In the listing that follows, locate the line containing "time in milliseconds" and the line containing "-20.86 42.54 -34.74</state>". Retype exactly those two lines and every line between them, and nothing more.

◇ ◇ ◇

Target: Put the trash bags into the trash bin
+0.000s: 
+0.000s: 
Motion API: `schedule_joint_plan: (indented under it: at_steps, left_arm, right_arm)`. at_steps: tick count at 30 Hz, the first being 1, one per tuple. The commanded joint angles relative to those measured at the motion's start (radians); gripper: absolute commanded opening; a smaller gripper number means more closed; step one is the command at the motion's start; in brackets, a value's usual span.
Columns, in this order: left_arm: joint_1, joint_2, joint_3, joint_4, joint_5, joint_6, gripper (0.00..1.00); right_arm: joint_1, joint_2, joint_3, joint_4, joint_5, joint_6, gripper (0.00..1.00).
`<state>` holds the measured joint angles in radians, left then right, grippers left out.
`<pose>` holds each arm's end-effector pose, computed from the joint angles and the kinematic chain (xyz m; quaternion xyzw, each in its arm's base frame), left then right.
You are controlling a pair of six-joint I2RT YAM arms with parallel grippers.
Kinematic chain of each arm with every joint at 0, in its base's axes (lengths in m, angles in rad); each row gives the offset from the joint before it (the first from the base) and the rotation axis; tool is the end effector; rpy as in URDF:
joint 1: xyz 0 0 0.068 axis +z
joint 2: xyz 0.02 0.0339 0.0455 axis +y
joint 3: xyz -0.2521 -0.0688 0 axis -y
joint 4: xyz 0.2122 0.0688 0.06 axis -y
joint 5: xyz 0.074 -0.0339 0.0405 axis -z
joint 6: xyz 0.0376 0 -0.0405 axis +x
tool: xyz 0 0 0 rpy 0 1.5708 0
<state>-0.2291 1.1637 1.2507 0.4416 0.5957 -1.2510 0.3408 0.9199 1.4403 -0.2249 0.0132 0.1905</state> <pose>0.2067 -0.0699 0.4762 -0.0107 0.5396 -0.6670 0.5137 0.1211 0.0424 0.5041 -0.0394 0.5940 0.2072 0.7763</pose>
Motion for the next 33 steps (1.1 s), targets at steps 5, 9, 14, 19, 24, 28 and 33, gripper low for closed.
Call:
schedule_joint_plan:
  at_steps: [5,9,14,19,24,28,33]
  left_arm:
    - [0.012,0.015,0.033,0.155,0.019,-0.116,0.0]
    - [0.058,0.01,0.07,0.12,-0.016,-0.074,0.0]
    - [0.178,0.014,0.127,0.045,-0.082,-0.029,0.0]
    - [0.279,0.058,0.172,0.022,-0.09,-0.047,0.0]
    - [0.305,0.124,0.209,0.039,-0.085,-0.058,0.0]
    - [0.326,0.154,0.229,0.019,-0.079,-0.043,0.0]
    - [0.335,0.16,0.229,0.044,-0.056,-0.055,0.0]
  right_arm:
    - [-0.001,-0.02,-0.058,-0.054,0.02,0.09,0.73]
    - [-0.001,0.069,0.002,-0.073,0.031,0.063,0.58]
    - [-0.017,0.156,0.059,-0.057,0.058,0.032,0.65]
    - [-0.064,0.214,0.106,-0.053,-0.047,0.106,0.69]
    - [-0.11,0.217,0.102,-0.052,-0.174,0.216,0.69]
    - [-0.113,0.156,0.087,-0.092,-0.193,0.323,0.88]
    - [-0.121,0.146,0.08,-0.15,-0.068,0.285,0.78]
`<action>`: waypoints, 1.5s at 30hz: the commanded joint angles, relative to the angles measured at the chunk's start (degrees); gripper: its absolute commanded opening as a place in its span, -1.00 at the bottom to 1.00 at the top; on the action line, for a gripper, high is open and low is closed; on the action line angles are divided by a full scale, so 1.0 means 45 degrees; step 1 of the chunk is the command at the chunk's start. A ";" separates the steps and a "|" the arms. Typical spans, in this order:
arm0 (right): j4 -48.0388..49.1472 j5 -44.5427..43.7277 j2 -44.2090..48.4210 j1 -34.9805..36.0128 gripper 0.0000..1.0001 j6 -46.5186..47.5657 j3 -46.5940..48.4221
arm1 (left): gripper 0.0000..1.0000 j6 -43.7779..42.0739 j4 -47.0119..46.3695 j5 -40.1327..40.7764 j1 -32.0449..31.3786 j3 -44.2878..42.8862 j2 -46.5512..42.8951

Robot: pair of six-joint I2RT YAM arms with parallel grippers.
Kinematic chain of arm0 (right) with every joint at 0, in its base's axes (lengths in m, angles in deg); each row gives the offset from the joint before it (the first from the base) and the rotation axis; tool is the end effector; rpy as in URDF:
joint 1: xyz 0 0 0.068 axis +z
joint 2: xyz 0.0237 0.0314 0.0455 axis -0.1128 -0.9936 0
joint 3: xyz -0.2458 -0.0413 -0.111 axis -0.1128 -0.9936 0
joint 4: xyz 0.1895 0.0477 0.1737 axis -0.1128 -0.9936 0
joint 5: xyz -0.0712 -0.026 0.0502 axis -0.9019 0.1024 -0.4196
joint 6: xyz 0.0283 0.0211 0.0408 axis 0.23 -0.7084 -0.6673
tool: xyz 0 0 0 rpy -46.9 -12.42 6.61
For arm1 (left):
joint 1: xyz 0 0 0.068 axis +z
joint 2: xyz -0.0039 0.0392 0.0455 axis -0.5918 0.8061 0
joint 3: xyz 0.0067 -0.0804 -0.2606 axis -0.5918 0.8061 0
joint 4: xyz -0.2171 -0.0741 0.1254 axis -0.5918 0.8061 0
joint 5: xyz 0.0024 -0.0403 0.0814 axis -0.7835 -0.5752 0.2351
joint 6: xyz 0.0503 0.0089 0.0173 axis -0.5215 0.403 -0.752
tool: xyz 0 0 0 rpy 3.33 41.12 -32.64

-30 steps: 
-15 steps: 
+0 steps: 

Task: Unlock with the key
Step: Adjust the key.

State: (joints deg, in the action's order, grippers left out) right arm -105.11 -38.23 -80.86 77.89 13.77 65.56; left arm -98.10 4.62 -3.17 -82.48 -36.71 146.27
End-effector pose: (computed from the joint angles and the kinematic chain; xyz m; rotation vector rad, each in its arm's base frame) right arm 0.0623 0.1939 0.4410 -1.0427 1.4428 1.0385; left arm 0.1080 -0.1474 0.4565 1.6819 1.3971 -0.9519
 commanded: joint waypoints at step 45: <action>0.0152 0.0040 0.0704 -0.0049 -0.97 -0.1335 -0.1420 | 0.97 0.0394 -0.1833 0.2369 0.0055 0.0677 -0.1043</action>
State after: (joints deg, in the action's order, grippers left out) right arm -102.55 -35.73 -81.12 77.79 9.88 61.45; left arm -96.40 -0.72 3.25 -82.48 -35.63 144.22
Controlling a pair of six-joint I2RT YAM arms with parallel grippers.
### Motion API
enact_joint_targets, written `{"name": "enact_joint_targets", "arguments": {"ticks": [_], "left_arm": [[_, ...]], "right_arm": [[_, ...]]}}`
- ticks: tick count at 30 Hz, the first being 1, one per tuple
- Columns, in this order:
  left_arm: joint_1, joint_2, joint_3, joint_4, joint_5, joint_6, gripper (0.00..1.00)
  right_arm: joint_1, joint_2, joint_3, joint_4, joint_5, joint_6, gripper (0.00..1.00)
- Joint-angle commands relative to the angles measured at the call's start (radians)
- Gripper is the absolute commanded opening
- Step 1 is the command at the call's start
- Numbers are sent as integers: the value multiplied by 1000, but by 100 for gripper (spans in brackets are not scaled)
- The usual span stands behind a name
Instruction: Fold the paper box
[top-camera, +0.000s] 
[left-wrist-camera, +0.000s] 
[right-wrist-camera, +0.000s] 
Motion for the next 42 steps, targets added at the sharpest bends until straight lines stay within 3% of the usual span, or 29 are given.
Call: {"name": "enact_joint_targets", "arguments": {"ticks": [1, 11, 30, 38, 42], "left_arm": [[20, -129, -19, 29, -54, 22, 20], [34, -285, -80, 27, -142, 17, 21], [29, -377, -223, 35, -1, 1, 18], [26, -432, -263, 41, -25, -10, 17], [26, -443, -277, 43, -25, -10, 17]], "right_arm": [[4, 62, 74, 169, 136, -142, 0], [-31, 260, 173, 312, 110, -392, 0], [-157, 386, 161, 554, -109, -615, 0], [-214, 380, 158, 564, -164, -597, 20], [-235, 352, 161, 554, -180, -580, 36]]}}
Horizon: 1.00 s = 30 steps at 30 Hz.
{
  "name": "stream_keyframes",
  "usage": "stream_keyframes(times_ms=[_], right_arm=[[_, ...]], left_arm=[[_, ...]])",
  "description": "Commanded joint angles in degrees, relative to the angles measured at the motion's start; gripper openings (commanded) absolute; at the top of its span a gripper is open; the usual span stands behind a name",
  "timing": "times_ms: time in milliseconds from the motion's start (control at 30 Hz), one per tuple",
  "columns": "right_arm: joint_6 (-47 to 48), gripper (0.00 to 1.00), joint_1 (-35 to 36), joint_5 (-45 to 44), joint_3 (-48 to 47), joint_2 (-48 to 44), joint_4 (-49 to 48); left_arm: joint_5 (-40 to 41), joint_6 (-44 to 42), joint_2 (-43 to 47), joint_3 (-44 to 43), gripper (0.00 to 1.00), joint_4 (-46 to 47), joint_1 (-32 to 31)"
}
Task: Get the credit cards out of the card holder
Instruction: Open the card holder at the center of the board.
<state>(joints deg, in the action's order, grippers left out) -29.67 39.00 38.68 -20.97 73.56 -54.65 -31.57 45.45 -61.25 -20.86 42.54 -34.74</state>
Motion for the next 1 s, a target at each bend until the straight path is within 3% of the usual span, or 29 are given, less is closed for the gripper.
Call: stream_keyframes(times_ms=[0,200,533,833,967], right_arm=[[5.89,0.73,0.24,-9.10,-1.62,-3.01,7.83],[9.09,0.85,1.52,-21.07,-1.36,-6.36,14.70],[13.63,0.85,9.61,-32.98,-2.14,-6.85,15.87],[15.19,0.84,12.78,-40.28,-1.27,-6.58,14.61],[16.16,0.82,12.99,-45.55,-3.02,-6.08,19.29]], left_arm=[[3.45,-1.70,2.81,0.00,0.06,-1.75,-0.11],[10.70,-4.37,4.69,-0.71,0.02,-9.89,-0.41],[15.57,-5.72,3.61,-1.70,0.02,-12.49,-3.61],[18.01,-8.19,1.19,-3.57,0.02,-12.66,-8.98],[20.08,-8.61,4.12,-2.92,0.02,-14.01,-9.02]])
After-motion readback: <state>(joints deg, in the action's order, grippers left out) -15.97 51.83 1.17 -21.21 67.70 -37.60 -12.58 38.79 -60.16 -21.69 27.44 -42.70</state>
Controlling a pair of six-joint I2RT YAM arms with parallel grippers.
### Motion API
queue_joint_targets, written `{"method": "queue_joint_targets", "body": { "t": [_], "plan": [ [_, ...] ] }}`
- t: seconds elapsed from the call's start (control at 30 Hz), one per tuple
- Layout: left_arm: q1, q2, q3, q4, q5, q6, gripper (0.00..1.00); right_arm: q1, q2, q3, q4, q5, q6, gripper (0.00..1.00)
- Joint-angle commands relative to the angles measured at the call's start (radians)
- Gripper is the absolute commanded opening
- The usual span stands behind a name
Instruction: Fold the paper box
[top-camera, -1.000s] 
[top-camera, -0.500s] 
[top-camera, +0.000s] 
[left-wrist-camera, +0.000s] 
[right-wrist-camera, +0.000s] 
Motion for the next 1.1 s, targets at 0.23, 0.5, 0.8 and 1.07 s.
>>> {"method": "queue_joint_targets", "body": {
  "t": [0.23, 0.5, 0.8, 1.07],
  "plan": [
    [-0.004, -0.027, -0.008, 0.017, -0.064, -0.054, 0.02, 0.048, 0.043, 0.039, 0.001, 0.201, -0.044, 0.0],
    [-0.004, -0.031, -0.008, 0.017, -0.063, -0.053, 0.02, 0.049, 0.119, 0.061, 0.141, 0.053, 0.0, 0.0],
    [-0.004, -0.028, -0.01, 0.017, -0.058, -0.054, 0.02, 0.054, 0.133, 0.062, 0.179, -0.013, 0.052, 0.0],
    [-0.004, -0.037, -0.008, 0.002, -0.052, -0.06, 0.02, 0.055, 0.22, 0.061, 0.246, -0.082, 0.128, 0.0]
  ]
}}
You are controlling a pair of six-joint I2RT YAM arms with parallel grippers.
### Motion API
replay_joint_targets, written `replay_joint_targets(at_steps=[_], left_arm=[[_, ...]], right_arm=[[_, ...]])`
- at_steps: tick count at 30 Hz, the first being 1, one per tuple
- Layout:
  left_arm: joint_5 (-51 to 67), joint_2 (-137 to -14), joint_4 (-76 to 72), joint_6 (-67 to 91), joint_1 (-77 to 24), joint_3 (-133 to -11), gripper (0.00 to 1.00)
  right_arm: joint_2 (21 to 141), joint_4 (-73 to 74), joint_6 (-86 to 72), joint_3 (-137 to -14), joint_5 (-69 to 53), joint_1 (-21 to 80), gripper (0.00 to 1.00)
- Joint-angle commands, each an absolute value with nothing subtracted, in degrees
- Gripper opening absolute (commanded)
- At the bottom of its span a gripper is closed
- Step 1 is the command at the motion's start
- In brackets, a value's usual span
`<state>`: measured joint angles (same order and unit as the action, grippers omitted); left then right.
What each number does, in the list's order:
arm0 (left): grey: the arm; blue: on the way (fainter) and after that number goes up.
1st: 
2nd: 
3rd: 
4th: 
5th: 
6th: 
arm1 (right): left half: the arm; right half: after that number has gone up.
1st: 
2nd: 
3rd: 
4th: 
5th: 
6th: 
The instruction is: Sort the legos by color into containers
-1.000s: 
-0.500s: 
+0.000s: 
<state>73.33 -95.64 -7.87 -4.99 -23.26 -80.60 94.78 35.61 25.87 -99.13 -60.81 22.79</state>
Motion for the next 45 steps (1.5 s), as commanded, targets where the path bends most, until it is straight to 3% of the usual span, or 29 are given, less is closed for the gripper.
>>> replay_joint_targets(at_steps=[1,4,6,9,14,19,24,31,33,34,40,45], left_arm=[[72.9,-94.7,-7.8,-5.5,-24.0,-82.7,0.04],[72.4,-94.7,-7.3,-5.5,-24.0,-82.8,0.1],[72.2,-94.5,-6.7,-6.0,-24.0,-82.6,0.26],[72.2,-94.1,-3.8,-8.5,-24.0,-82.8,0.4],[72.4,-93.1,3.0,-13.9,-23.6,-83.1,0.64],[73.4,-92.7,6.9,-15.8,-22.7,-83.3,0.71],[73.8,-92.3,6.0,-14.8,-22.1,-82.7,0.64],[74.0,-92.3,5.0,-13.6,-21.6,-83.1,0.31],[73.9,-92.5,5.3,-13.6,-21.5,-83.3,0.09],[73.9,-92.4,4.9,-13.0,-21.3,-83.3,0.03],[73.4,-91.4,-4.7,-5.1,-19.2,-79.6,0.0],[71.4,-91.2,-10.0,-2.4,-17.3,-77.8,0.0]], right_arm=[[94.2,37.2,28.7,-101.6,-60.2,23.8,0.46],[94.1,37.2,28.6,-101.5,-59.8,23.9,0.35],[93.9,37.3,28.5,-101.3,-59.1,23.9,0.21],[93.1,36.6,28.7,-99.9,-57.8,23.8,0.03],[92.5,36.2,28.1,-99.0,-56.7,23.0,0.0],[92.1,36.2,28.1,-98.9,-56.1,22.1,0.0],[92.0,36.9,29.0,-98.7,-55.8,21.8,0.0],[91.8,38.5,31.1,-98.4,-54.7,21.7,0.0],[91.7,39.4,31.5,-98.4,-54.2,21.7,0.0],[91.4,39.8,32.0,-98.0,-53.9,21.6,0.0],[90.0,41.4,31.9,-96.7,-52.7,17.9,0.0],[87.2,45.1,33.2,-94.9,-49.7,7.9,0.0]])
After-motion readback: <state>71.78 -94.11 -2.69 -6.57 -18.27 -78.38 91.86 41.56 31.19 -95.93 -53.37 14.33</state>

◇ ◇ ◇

*Response below*
  "timing": "times_ms: time in milliseconds from the motion's start (control at 30 Hz), one per tuple",
  "columns": "right_arm: joint_6 (-47 to 48), gripper (0.00 to 1.00), joint_1 (-35 to 36), joint_5 (-45 to 44), joint_3 (-48 to 47), joint_2 (-48 to 44), joint_4 (-49 to 48); left_arm: joint_5 (-40 to 41), joint_6 (-44 to 42), joint_2 (-43 to 47), joint_3 (-44 to 43), gripper (0.00 to 1.00), joint_4 (-46 to 47), joint_1 (-32 to 31)"
}
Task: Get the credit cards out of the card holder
Instruction: Open the card holder at the center of the board.
<state>(joints deg, in the action's order, grippers left out) -29.67 39.00 38.68 -20.97 73.56 -54.65 -31.57 45.45 -61.25 -20.86 42.54 -34.74</state>

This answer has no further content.